Brittany Maynard, who is recently married, has terminal brain cancer. She was told she would have 10 years to live, but then the tumor grew significantly and her time became much shorter. She and her family made the choice to move to Oregon, where she is allowed to “die with dignity.” And no, this does not imply that everyone who does not choose this route is not “dying with dignity.” Its not one extreme or the other.”Dying with dignity” means that a person has the legal right to choose how to end their life when facing a terminal illness. And no, this does not mean that people are for suicide in general. Believe it or not, but there are more than two ways of looking at things. Life is not all black and white, in fact the majority of it is lived in the grey.

Dear Brittany,

 

Thank you. Thank you for using the little time that you have remaining to bring attention to the “death with dignity” debate.
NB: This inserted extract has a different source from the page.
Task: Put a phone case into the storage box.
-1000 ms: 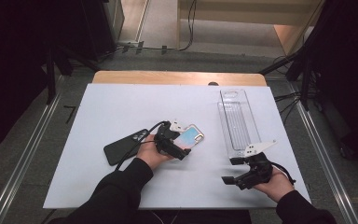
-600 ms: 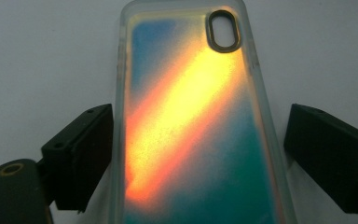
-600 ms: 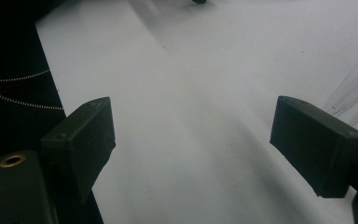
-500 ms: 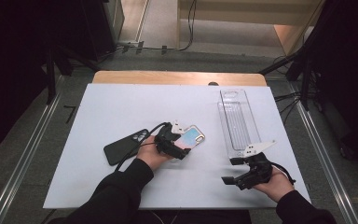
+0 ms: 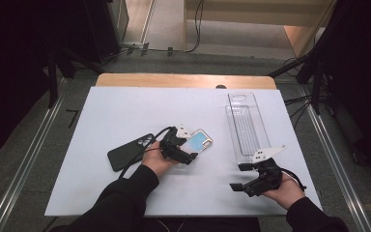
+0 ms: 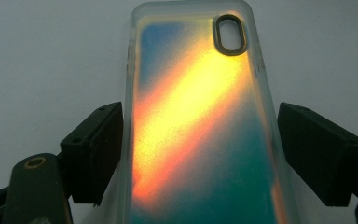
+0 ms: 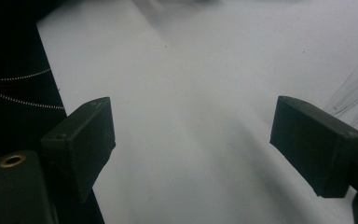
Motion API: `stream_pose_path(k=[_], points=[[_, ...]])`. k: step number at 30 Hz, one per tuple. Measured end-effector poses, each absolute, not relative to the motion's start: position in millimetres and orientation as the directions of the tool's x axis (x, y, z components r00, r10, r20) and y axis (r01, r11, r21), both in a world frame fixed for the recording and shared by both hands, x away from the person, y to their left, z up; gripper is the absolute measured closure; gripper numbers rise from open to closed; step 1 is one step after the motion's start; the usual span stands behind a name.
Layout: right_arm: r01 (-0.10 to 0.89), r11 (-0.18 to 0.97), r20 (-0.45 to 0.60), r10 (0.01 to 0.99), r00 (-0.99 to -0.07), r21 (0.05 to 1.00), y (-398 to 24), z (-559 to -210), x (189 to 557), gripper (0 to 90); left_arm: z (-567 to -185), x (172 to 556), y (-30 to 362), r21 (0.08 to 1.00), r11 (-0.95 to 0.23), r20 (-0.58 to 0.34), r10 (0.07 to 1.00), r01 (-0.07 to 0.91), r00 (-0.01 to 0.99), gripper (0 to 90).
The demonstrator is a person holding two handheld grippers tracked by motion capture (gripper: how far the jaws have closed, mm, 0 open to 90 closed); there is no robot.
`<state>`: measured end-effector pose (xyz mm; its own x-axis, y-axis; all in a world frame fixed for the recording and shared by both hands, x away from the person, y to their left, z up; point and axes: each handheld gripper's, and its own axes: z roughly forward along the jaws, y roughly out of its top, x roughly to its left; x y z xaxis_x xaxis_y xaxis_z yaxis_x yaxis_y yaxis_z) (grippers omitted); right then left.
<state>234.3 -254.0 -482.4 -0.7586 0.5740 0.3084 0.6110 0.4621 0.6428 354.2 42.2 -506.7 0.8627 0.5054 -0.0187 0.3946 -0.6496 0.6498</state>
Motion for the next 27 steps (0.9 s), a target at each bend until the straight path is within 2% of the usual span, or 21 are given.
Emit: stream_pose_path(k=[13,27], points=[[0.608,0.464,0.306,0.572,-0.761,0.644,-253.7,-482.5,234.3,12.0,-477.6,353.3,51.1,0.709,-0.587,-0.053,0.508,0.391,0.86,17.8],[0.613,0.445,0.31,0.581,-0.752,0.653,-253.4,-481.3,234.0,12.0,-452.7,346.8,63.3,0.736,-0.519,-0.126,0.526,0.435,0.841,17.8]])
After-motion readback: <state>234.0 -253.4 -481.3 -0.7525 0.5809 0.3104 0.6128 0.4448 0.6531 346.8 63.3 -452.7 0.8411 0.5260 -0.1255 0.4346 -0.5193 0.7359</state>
I can only imagine the kind of physical, mental and emotional stress that you are currently experiencing. My imagination is not the same, nor could it be even close to the real thing. When I read about your story yesterday, my heart began to fill with an ocean of sadness. It began to swirl with emotions and thoughts as I tried to comprehend the depth and gravity of the situation that you currently find yourself in. It’s a natural reaction, to view another’s situation from your own perspective. Empathy is how we connect to one another; it’s our deepest form of love and understanding. In the vast depth of human emotion, it can be easy for anyone to lose their way. The strong emotional current can swell around us and we become lost in ourselves, lost from the initial response of love that we naturally feel for one another.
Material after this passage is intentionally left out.